PROBLEM –
Since the pictures are not wanted, retype the listing below exactly and without them.

* * * *

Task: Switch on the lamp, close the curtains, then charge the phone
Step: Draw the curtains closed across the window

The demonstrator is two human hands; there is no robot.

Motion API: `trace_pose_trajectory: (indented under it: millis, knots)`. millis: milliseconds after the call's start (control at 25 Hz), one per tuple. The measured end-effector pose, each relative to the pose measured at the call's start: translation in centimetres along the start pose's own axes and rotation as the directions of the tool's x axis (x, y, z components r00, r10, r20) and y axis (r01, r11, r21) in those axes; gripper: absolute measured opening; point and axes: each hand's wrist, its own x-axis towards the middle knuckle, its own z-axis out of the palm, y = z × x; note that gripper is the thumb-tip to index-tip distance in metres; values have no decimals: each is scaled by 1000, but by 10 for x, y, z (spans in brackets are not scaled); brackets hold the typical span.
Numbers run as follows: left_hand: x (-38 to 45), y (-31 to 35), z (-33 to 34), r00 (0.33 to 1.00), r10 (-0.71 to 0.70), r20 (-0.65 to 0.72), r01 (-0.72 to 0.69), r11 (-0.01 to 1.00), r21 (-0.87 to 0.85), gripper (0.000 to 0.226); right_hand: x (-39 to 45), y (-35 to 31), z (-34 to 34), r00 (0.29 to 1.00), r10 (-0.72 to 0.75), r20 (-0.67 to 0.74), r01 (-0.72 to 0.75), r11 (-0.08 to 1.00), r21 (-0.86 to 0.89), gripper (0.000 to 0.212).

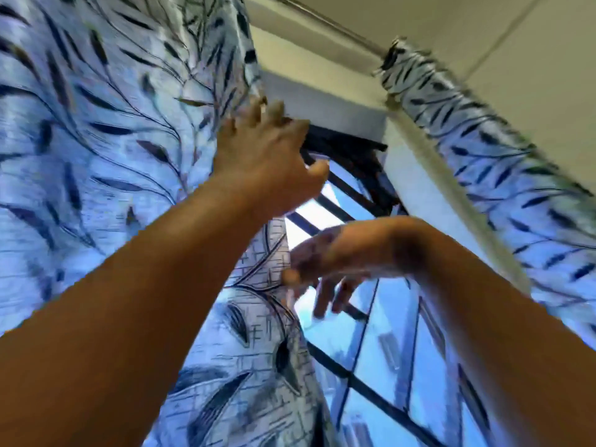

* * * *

PROBLEM SOLUTION –
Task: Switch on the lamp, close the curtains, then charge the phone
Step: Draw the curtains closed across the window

The demonstrator is two human hands; there is no robot.

Motion API: `trace_pose_trajectory: (indented under it: millis, knots)`. millis: milliseconds after the call's start (control at 25 Hz), one per tuple. The measured end-effector pose, each relative to the pose measured at the call's start: translation in centimetres along the start pose's own axes and rotation as the directions of the tool's x axis (x, y, z components r00, r10, r20) and y axis (r01, r11, r21) in those axes; gripper: absolute measured opening; point and axes: each hand's wrist, its own x-axis towards the middle knuckle, its own z-axis out of the palm, y = z × x; note that gripper is the thumb-tip to index-tip distance in metres; values have no decimals: each is scaled by 1000, but by 10 for x, y, z (spans in brackets are not scaled); brackets hold the typical span.
Numbers run as follows: left_hand: x (-38 to 45), y (-31 to 35), z (-33 to 34), r00 (0.33 to 1.00), r10 (-0.71 to 0.70), r20 (-0.65 to 0.72), r01 (-0.72 to 0.69), r11 (-0.01 to 1.00), r21 (-0.87 to 0.85), gripper (0.000 to 0.226); right_hand: x (-39 to 45), y (-35 to 31), z (-34 to 34), r00 (0.29 to 1.00), r10 (-0.72 to 0.75), r20 (-0.67 to 0.74), r01 (-0.72 to 0.75), r11 (-0.08 to 1.00), r21 (-0.86 to 0.89), gripper (0.000 to 0.212).

Response complete; there is no more output.